As far as counsel’s brief fees are concerned it is not part of our function to set these or approve the composition of the counsel team. We are approving a single figure for the phase which the parties may apportion as they wish. However we do have in mind that, in determining brief fees at a detailed assessment, the Court is generally required to envisage hypothetical counsel capable of conducting the particular case effectively but unable or unwilling to insist on the particular high fee sometimes demanded by counsel of pre-eminent reputation: Simpsons Motor Sales (London) Ltd -v- Hendon Corporation (No.2) [1965] 1 WLR 112 (per Pennycuick J).
I am prepared to accept that the Claimants may have a slightly greater burden in terms of the mechanics of trial preparation but otherwise it seems to us a similar amount of work will be required on both sides. In the circumstances we would allow £1,250,000 for the Claimants and £1,100,000 for the Defendant.
Trial. The Claimants seek £3,098,649.88 and the Defendant offers £2,462,509.88. The Defendant seeks £2,476,380 and Claimants offer £1,621,425.
The parties were agreed, and we were prepared to proceed on the basis, that the anticipated length of the trial will be 45 days. This important assumption will be recorded in the costs management order.

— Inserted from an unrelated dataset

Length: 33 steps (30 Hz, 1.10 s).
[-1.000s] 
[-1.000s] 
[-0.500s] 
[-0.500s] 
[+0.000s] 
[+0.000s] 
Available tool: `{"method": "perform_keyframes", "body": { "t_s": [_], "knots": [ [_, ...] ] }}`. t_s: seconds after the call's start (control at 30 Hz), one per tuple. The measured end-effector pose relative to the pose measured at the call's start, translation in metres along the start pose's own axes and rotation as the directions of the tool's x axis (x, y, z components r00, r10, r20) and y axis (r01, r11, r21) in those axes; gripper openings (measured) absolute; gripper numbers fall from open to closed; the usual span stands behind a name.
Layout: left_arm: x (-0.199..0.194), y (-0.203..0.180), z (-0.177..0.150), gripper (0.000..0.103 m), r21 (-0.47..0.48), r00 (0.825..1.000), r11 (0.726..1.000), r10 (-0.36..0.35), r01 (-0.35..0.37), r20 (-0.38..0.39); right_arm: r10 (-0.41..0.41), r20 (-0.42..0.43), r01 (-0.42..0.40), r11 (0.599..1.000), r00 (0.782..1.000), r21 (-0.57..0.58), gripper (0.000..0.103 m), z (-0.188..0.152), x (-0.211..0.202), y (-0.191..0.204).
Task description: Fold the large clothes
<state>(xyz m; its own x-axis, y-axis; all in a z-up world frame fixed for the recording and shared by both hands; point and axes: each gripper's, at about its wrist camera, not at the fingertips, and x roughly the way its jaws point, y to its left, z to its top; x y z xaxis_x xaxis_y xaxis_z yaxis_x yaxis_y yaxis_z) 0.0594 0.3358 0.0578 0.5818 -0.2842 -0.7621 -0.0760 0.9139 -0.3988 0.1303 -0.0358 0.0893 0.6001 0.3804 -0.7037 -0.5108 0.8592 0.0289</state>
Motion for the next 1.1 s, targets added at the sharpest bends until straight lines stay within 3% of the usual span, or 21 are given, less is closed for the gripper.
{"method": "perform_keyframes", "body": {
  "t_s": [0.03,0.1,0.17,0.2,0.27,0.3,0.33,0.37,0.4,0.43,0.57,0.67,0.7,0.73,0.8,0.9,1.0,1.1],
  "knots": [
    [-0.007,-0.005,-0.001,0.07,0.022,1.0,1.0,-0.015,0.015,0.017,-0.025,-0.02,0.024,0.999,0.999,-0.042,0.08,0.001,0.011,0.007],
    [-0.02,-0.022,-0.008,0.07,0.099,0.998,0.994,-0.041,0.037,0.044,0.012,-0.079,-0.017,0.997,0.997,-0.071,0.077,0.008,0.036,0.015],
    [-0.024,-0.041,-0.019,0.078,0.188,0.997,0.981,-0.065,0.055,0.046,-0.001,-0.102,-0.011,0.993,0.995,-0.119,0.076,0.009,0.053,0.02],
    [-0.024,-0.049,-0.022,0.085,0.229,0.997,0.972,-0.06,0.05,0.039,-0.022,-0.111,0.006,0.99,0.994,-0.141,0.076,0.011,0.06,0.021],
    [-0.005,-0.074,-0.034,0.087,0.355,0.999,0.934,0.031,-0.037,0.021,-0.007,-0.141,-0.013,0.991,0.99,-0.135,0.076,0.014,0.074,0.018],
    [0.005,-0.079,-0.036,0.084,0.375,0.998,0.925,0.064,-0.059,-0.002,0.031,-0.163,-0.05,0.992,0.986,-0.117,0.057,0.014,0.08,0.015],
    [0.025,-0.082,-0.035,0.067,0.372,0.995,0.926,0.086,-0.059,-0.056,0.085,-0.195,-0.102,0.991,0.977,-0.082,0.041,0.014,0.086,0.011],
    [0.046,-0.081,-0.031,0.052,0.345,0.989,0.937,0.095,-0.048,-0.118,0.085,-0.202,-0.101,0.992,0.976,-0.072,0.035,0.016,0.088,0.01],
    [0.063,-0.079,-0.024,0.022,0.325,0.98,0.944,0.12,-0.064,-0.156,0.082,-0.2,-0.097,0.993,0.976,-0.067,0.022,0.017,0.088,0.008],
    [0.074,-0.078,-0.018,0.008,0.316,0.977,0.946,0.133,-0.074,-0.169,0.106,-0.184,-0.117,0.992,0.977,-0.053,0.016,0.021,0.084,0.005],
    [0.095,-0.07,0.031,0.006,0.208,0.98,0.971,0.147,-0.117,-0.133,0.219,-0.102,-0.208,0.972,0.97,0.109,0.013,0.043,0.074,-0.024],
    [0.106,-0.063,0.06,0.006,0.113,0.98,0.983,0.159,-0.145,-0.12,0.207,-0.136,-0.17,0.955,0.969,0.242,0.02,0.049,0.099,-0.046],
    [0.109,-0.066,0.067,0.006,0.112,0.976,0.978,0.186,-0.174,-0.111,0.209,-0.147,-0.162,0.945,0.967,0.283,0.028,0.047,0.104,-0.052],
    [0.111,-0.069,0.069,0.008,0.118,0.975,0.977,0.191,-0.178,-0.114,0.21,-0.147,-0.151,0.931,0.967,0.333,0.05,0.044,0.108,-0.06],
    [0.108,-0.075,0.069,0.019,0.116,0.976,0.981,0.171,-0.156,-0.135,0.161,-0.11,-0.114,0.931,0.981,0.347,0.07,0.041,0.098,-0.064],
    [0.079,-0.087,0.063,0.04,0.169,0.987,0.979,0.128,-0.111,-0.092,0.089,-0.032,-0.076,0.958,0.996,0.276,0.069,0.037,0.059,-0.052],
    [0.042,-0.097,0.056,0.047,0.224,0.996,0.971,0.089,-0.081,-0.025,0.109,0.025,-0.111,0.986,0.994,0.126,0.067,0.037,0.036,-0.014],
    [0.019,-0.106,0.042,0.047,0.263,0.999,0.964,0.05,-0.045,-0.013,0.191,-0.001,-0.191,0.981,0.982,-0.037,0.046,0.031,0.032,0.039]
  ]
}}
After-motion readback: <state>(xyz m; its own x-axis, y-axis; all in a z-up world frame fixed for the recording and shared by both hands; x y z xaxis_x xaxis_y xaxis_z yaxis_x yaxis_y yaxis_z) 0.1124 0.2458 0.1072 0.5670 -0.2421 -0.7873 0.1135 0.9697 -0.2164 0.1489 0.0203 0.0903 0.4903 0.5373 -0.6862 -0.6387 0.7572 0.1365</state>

We do not accept that it is necessary for each Claimant to have their entire legal team present every day throughout the trial. We propose to make reasonable allowance for the attendance of counsel and solicitors through the course of the trial based on a sensible allocation of responsibility between generic and specific issues. We also take account of the fact that the use of a transcriber has been agreed so transcripts of proceedings will be available to the wider legal teams.
We therefore allow for 45 days attendance for fee earners and 44 refreshers for counsel. We have concluded roughly equal resources will be deployed in Court for the duration of the trial and accordingly allow £1,100,000 for the Claimants and for the Defendant.
ADR. The Claimants claimed £216,669.02 and the Defendant offered nothing on the basis that it was not believed that ADR was a possibility, given the parties’ entrenched positions.
Both the judge and I agree with the observations of counsel that these claims would not appear to be immediate candidates for ADR. However, as I observed during argument, it has often been said that there is no case which is not suitable for mediation and events can occur during litigation that may require the parties to reassess their respective positions.
In the circumstances we agree to allow £160,000 for the Claimants and for the Defendant. If no ADR takes place, then no recourse can be made to the budget.
We therefore approve total budgeted costs of £4,084,000 for the Claimants and £4,445,000 for the Defendant.